Une des problématiques qui devra être soigneusement abordée par la commission sera la dose de flexibilité allouée aux fournisseurs d’accès pour gérer leurs réseaux de manière fluide et assurer que les applications gourmandes en bande passante telles que Youtube ne plombent pas trop dans les capacités du réseau et ne perturbent pas les trafics de courrier électronique ou de moteurs de recherche. En d’autres termes: où se situe la ligne à ne pas franchir entre gestion légitime du réseau et discrimination? La FCC devra également déterminer comment les règles pourront s’appliquer aux réseaux mobiles, disposant de capacités moindres que les réseaux filaires, et qui pourraient avoir des besoins plus importants pour la gestion de leurs réseaux. AT&T, le fournisseur exclusif d’iPhone aux Etats-Unis rencontre d’ores et déjà des problèmes de capacité à cause de la popularité de l’objet et du succès de ses applications connectées à internet.

L’objectif de la FCC est dans un premier temps d’adopter formellement les quatre principes qui guident déjà les décisions au cas par cas lors des litiges constatés. Ces principes affirment que les opérateurs de réseaux doivent garantir à leurs abonnées (1) un accès à tous les contenus, (2) aux applications de leur choix, (3) l’usage des appareils de connection de leur choix et (4) l’accès aux informations de service des opérateurs; bien sûr, tant que tous ceux-ci sont légaux.
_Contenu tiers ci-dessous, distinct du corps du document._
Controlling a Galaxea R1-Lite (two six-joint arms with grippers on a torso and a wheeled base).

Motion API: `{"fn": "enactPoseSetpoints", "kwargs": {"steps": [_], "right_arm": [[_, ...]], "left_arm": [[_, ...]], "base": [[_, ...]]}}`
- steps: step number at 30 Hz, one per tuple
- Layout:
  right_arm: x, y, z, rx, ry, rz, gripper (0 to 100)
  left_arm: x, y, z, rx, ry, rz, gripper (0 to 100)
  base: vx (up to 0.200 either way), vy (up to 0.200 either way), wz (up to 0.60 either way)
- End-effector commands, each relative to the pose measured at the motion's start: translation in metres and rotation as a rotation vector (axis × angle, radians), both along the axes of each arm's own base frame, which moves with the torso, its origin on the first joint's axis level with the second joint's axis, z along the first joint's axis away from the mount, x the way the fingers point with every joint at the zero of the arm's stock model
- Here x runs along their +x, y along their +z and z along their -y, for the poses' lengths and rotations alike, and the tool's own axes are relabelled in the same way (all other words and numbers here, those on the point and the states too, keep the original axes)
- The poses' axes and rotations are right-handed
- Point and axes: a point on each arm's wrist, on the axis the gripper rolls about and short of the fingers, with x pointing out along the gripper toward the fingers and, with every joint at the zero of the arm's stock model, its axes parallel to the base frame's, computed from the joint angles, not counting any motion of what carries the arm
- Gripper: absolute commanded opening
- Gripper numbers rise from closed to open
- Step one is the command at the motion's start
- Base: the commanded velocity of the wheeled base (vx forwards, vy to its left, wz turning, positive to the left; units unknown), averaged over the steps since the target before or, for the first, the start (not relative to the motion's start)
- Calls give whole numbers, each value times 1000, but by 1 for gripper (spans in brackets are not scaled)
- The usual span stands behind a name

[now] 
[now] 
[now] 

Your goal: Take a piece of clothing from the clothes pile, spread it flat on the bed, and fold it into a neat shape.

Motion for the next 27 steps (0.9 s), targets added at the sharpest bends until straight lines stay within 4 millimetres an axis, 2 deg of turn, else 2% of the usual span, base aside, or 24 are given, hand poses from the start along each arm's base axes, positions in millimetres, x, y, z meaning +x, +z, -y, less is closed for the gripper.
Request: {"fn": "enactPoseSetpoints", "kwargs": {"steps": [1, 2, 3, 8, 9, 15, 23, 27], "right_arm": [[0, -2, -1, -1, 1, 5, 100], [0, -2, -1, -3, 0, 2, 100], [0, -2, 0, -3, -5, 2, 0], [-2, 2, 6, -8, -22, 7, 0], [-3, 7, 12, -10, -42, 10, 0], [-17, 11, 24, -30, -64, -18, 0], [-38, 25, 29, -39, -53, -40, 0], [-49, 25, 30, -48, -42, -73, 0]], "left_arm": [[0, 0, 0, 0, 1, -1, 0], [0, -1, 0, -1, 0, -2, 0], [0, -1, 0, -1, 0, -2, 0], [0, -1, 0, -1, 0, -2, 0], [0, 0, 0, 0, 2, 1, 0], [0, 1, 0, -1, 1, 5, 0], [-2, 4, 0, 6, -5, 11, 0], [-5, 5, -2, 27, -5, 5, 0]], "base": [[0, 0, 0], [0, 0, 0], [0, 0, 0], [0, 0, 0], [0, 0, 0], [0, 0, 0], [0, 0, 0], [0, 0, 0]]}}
La FCC s’est notamment reposée sur ces règles de conduites l’an dernier lorsqu’elle a ordonné à Comcast d’arrêter le blocage des abonnés utilisant le service de partage de fichiers BitTorrent, utilisé pour le transfert de fichiers volumineux. Comcast a fait appel et le tribunal n’a pas encore apporté son verdict au dossier. A ces quatre principes, M. Genachowski aimerait en ajouter deux autres : (5) l’interdiction de discrimination contre un contenu ou une application et (6) l’obligation pour les fournisseurs d’accès de dévoiler leurs pratiques de gestion du réseau. Le vote de la commission lancera une procédure d’élaboration de règles basées sur ces principes et les ouvrira aux commentaires publics en espérant voir les mesures adoptées d’ici l’été prochain.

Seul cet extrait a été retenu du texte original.